> [Task requirements]
Count how many lines below contain the word "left", then give that number alone.

--- Collected material ---

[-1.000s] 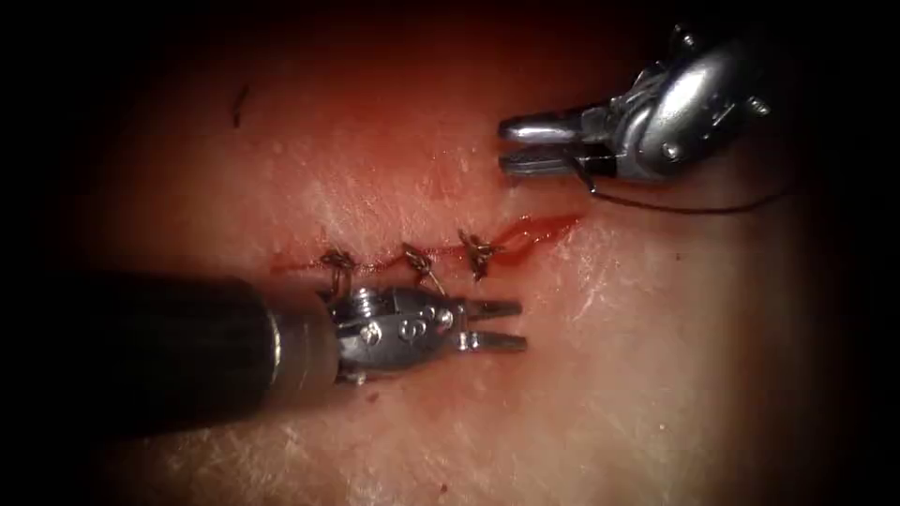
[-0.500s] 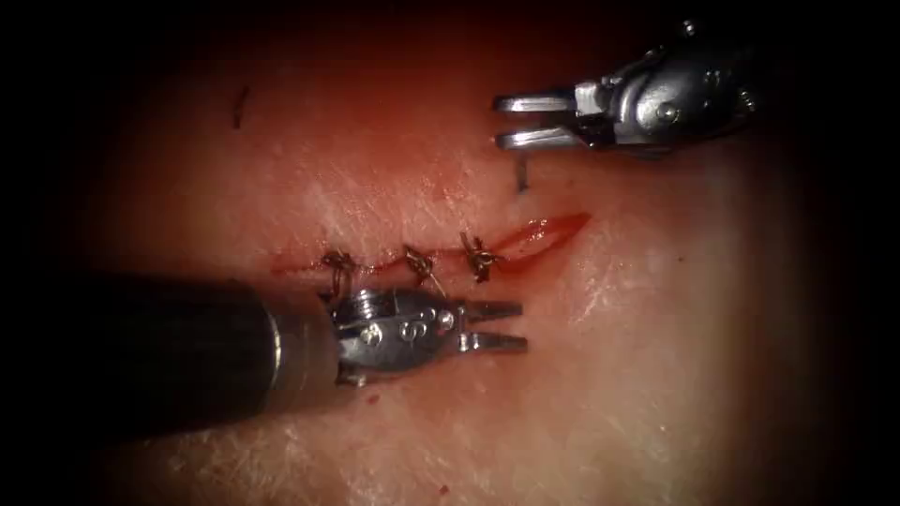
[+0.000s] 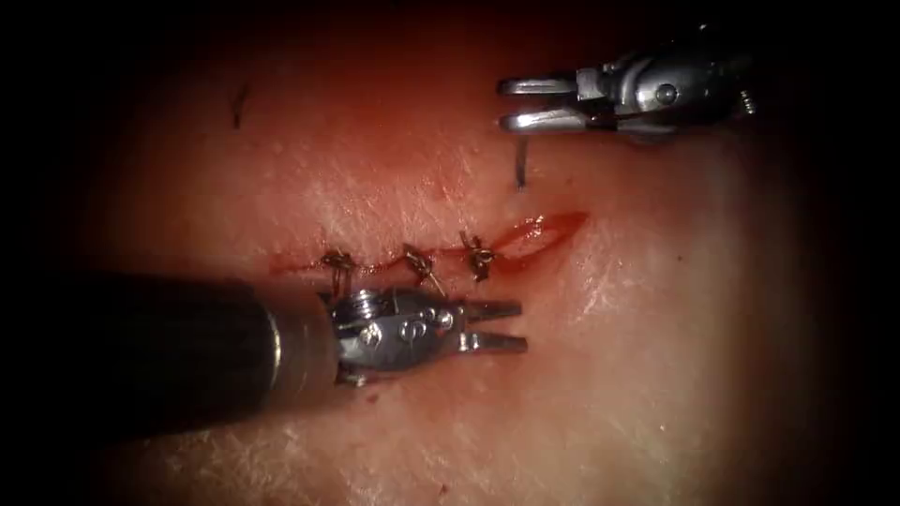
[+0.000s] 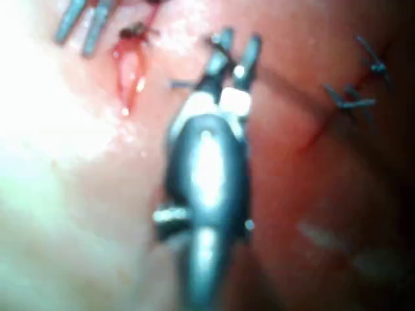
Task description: Wound Closure
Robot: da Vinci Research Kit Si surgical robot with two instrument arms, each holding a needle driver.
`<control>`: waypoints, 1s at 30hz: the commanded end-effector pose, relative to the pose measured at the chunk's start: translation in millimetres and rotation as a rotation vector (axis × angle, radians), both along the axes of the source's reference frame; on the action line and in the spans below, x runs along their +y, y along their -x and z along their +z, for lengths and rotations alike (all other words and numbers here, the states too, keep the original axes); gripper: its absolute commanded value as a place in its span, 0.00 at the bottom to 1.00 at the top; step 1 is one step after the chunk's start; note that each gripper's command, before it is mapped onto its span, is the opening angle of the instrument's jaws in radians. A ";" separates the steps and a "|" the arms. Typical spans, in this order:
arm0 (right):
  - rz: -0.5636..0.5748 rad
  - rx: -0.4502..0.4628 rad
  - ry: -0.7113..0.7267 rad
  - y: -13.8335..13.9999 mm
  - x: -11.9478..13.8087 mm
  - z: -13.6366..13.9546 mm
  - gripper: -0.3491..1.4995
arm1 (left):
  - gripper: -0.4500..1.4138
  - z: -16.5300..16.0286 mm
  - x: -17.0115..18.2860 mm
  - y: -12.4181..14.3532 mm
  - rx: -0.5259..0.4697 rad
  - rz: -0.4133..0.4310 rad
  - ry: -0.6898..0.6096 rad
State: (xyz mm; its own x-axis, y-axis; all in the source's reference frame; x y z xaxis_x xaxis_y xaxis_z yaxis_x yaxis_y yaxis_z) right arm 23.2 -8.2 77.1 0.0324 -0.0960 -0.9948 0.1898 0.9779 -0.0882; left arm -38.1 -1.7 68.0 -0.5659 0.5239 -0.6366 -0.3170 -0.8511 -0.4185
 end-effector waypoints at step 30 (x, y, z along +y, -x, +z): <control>0.041 -0.168 -0.431 -1.5 -0.7 1.8 0.00 | 0.32 0.6 -0.3 0.5 -0.002 0.009 0.008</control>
State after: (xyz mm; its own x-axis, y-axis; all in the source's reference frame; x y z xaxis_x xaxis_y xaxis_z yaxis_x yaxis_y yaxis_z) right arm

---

> [Worked solution]
2